A group of scientists modeled the conditions in the clouds of Venus, where the increased temperature is combined with sulfuric acid vapor. They have established that the nitrogenous bases from which RNA is constructed can remain stable under such conditions.
Organic compounds in the clouds of Venus
A team of chemists, biologists and planetary scientists from the Massachusetts Institute of Technology, Nanoplanet Consulting, Harvard University and the University of Alberta, using laboratory experiments, found out that conditions in the clouds of Venus may be favorable for the existence of life. In their article published in the Proceedings of the National Academy of Sciences, the group describes the experiments they conducted in and their results.
The temperature on the surface of Venus reaches 462 °C. This is guaranteed to be more than any organic molecules can cause. However, high above the surface, the atmosphere is heated only to 30-70 °C. It would be too hot for humans, but organic molecules could survive there.
The only problem is that there are dense clouds of sulfuric acid at this altitude. Therefore, the scientists decided to simulate similar conditions in the laboratory and see if the RNA bases could survive in them.

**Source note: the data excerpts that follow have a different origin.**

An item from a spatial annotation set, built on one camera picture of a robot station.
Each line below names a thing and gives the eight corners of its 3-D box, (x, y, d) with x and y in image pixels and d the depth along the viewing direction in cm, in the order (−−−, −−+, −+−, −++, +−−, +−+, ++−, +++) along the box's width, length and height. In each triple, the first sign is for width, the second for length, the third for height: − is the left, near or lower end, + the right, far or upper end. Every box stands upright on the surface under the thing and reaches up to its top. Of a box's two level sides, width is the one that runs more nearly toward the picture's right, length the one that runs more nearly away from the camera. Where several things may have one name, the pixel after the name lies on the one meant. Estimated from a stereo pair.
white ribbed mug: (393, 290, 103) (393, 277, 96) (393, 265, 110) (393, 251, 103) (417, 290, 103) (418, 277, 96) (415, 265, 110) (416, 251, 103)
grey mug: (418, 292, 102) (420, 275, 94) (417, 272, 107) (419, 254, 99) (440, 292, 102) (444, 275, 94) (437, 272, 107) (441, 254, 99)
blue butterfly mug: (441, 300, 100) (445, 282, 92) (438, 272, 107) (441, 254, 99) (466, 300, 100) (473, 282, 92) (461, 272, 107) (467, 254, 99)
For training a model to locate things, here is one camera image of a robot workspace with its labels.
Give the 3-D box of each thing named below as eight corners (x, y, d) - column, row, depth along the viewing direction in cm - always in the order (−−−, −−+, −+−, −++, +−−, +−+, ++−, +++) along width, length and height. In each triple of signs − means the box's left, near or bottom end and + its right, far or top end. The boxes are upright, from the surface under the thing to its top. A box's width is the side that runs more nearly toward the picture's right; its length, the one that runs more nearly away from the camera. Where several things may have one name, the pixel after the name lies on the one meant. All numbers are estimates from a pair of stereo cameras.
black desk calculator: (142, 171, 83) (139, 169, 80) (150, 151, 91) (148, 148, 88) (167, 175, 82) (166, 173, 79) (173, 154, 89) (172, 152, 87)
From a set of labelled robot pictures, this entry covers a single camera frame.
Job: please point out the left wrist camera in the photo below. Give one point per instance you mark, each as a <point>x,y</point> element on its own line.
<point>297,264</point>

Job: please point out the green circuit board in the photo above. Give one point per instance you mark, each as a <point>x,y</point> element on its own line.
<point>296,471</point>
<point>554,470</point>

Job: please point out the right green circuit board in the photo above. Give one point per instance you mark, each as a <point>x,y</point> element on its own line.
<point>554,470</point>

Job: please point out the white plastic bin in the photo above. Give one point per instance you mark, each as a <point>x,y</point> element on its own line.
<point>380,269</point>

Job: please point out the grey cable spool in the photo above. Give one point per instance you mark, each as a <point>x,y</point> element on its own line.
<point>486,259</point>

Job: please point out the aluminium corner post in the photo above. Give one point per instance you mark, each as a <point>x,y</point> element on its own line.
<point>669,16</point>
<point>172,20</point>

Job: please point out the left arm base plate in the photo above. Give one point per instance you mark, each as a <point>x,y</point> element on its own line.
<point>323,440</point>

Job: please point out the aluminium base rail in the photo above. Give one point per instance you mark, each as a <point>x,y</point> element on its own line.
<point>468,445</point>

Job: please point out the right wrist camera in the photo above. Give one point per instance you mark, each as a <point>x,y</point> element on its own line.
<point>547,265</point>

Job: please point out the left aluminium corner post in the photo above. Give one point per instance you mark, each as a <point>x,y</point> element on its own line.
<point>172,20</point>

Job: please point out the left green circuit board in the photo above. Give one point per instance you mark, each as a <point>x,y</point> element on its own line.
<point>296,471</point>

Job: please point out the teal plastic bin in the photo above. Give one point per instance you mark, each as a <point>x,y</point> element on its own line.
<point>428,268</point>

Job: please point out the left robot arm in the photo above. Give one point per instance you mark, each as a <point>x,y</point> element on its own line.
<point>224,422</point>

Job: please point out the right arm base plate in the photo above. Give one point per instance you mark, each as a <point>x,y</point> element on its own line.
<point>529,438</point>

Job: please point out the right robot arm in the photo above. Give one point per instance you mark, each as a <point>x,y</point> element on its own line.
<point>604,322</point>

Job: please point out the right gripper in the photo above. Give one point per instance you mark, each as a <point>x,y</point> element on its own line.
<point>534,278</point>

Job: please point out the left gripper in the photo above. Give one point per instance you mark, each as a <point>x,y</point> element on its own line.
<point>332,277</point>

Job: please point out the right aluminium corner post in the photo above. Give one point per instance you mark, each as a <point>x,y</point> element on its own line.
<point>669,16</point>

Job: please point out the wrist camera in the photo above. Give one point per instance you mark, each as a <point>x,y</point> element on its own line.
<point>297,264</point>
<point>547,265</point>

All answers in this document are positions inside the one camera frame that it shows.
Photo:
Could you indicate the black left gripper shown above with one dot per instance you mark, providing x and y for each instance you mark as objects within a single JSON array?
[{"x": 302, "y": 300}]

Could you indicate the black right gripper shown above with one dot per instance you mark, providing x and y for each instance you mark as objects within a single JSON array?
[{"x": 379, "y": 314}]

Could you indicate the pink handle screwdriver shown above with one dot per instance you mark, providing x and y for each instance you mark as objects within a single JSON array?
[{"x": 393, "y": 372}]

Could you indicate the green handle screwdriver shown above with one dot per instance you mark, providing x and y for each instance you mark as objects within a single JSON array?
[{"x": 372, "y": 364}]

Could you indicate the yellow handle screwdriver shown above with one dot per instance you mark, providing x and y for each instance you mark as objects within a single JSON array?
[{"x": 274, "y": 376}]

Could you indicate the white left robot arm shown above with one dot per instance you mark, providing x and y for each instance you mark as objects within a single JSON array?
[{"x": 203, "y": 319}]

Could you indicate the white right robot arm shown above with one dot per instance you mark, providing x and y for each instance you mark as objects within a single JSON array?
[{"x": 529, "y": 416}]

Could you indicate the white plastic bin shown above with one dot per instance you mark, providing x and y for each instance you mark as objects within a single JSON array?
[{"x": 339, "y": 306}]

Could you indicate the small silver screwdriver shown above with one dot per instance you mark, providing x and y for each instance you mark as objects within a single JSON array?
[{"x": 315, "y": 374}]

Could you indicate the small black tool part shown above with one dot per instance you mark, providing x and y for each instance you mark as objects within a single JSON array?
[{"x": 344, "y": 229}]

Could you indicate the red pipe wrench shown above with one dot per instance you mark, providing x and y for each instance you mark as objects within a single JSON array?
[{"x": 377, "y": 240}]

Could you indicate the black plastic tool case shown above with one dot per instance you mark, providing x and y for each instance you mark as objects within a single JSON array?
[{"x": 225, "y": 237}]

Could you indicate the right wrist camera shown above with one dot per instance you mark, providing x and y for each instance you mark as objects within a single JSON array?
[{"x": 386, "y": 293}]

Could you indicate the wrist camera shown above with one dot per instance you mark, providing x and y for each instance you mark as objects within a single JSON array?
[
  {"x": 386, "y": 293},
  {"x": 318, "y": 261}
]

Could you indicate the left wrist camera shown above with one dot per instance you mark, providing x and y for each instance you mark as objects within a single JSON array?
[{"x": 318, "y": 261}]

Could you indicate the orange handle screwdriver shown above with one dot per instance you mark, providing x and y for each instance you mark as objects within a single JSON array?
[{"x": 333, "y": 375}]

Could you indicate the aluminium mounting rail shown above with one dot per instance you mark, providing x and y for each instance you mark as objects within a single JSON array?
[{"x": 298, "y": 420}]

Nitrogenous bases remain stable
The researchers conducted experiments with cytosine, adenine, thymine, guanine and uracil. Then the pyrimidine and purine bases of ribonucleic acids were placed in the same conditions, as well as with 2,6-diaminopurine. At the end of the experiment, they examined the samples using nuclear magnetic resonance and ultraviolet spectroscopy.
As a result of the research, it is established that the “building blocks of life”, which are all the listed substances, remain stable in such conditions. That is, it is not necessary to talk about the complete impossibility of life on Venus yet.
The authors of the study have suggested that such conclusions may shock planetary scientists. But for chemists, there is nothing unknown about them. Oil consists entirely of organic compounds. During processing, it is exposed to concentrated sulfuric acid, but some cyclic hydrocarbons are not destroyed even under these conditions.